春や夏に北に戻って行くのは、日照時間が長くなるので、エサを確保する時間がたくさん取れ、そのため沢山のヒナを育てることができるからだと考えられています。
渡り鳥はなぜ道に迷わないの?
渡り鳥はどのようにして道に迷わずに目的地にたどりつくのでしょうか?
渡り鳥には、昼間に渡りを行うものと夜間に渡りを行うものの2種類がいます。
ツルやハクチョウのような大型の鳥は昼間に渡りを行い、ツバメのような小型の鳥は夜間に渡りを行うとされています。
小型の鳥は夜間に渡りをするのは、他の鳥に襲われる危険を避けるためだと考えられています。
太陽を見ている
昼間に移動する渡り鳥は太陽を目印にして方向を定めて目的地への道をたどるという説があります。

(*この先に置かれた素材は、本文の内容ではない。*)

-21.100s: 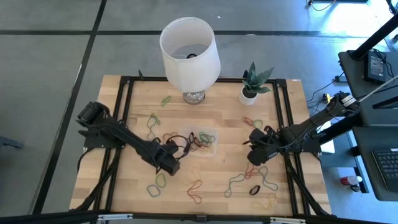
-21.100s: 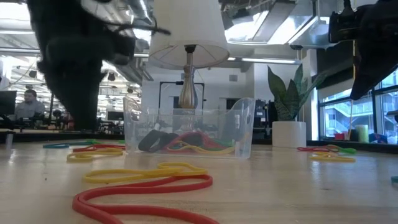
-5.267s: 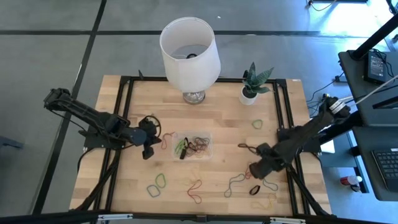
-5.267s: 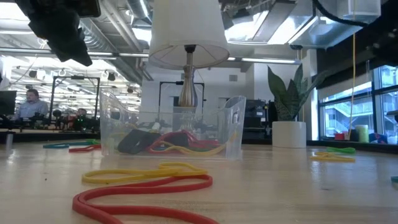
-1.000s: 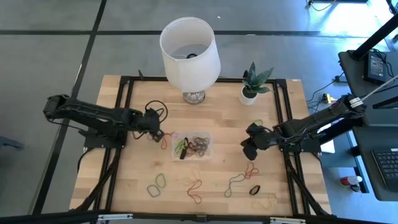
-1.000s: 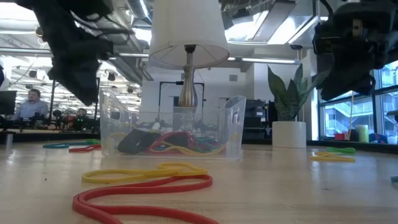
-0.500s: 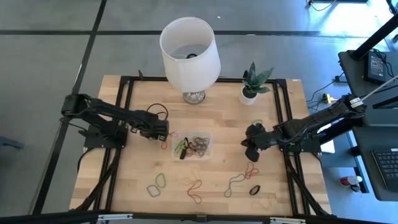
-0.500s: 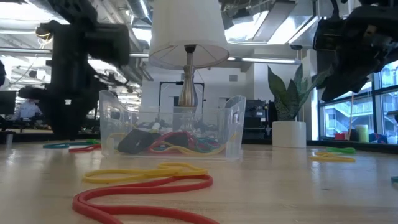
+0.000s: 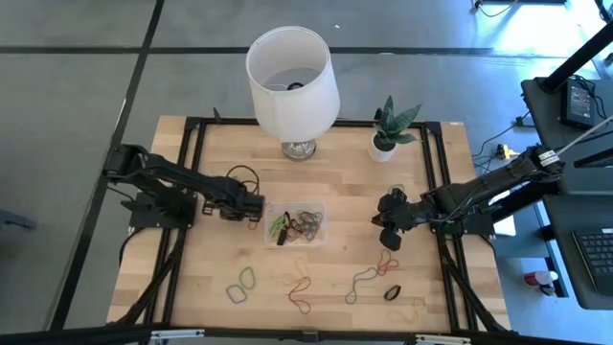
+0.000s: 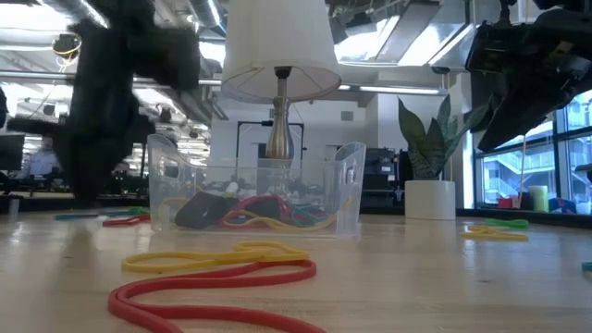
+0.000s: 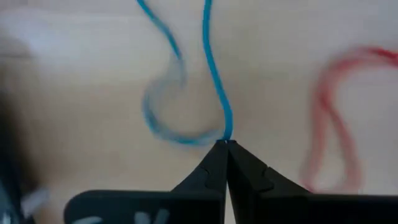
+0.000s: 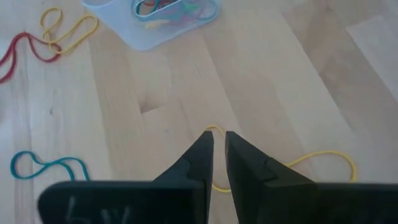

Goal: Pick and place rubber bands into bin
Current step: Put the top left blue rubber band into the transparent bin

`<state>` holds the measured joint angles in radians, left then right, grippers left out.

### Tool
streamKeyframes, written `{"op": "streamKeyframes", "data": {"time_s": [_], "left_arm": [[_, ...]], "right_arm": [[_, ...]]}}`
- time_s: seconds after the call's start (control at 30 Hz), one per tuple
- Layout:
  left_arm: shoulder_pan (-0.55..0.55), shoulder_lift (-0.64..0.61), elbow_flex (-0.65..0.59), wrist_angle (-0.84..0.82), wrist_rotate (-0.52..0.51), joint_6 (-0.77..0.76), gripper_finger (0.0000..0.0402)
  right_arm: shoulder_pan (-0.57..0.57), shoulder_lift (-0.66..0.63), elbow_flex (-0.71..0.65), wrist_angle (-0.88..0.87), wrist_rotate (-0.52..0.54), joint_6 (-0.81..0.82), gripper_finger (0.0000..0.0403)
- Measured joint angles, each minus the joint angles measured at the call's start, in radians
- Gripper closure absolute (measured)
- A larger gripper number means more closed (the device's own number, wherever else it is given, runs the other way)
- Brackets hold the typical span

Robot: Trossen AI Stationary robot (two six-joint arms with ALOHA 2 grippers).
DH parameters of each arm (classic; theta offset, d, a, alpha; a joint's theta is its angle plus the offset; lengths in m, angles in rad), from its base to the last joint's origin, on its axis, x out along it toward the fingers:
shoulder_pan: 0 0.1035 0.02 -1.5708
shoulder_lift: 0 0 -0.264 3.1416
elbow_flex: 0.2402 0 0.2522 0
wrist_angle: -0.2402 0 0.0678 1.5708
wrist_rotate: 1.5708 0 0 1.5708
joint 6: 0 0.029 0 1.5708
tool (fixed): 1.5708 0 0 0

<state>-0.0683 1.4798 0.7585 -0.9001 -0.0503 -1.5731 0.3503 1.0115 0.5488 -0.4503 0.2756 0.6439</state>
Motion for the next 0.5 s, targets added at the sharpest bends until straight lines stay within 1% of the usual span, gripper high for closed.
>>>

これを裏づける実験として、ハトやカモを一羽ずつ放し、飛んで行った方向を記録したところ、晴天の時は一定の方向に飛んだが、曇天の時は方向が定まらないという結果が出ています。
星を見ている
夜に渡りを行う鳥は太陽が見えないので、「太陽を見ている」という説とは異なる目印が必要ですが、太陽の代わりとなるのものとして、「星を見ている」という説があります。
ルリノジコ、ノドジロ、コノドジロなどの鳥をプラネタリウムに放ってみると、特定の星座
を頼りに方向を定めて飛ぶことが実験で確かめられています。
この説を裏付けるように、夜に渡りを行なう鳥が、曇って星が見えないときや流星が発生したときは方向を見失い、戸惑う姿が確認されています。
地磁気を感じている
目ではなく、人間にはない特別な器官を使って地磁気を感じ、方向を定めているとする説もある。

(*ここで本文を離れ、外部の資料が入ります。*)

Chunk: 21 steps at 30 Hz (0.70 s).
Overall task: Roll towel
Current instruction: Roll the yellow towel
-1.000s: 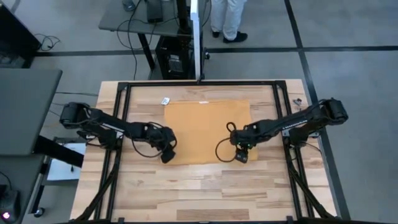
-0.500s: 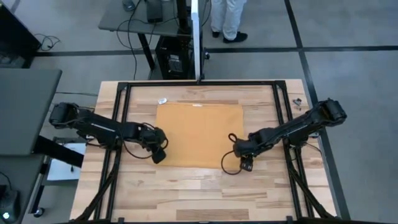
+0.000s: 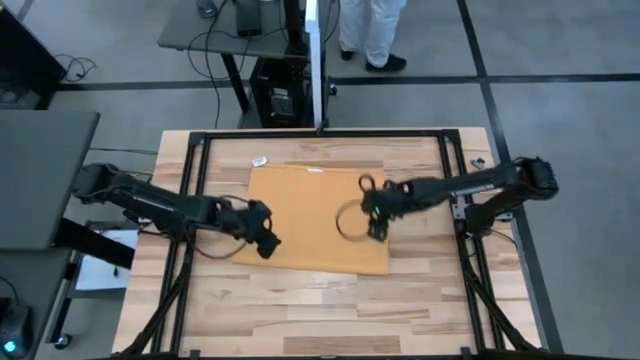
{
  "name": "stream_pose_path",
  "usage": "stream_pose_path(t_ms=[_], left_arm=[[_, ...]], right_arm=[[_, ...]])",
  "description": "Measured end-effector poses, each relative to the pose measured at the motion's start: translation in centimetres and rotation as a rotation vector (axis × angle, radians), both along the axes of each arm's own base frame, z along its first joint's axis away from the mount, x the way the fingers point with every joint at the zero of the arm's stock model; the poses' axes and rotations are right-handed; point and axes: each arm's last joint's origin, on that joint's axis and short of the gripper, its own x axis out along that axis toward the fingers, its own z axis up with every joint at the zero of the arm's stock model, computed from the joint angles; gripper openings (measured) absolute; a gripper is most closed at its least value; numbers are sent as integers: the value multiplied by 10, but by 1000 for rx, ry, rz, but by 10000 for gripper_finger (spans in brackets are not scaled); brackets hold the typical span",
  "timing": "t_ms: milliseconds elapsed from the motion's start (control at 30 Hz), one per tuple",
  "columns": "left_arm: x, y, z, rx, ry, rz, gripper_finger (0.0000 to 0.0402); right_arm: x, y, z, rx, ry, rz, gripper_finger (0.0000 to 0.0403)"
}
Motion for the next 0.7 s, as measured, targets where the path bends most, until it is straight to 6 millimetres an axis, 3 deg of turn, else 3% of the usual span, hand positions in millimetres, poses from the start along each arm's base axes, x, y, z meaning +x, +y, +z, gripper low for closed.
stream_pose_path(t_ms=[200,333,533,700], left_arm=[[8,-29,-48,-50,193,113,155],[13,-34,-65,-57,243,179,155],[11,-32,-70,-3,292,134,155],[1,-22,-70,87,402,88,155]], right_arm=[[-4,-76,-23,-11,59,-212,185],[-9,-102,-44,63,126,-268,182],[-5,-109,-69,123,195,-219,182],[-11,-92,-68,170,298,-190,182]])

よく知られているように地球は北極がS極、南極がN極の巨大な磁石になっていて、人間はコンパスがないと磁極がわかりませんが、渡り鳥は目の中にある特別なタンパク質を使って磁場を感知でき、それによって方角を定めて、移動するという説があります。
以上が現時点での仮説です。詳しい研究が進んでこなかったのは、渡り鳥の移動を人間が継続的に追跡することができなかったためで、最近では超小型のGPSも開発されていて、今後の研究が待たれるところです。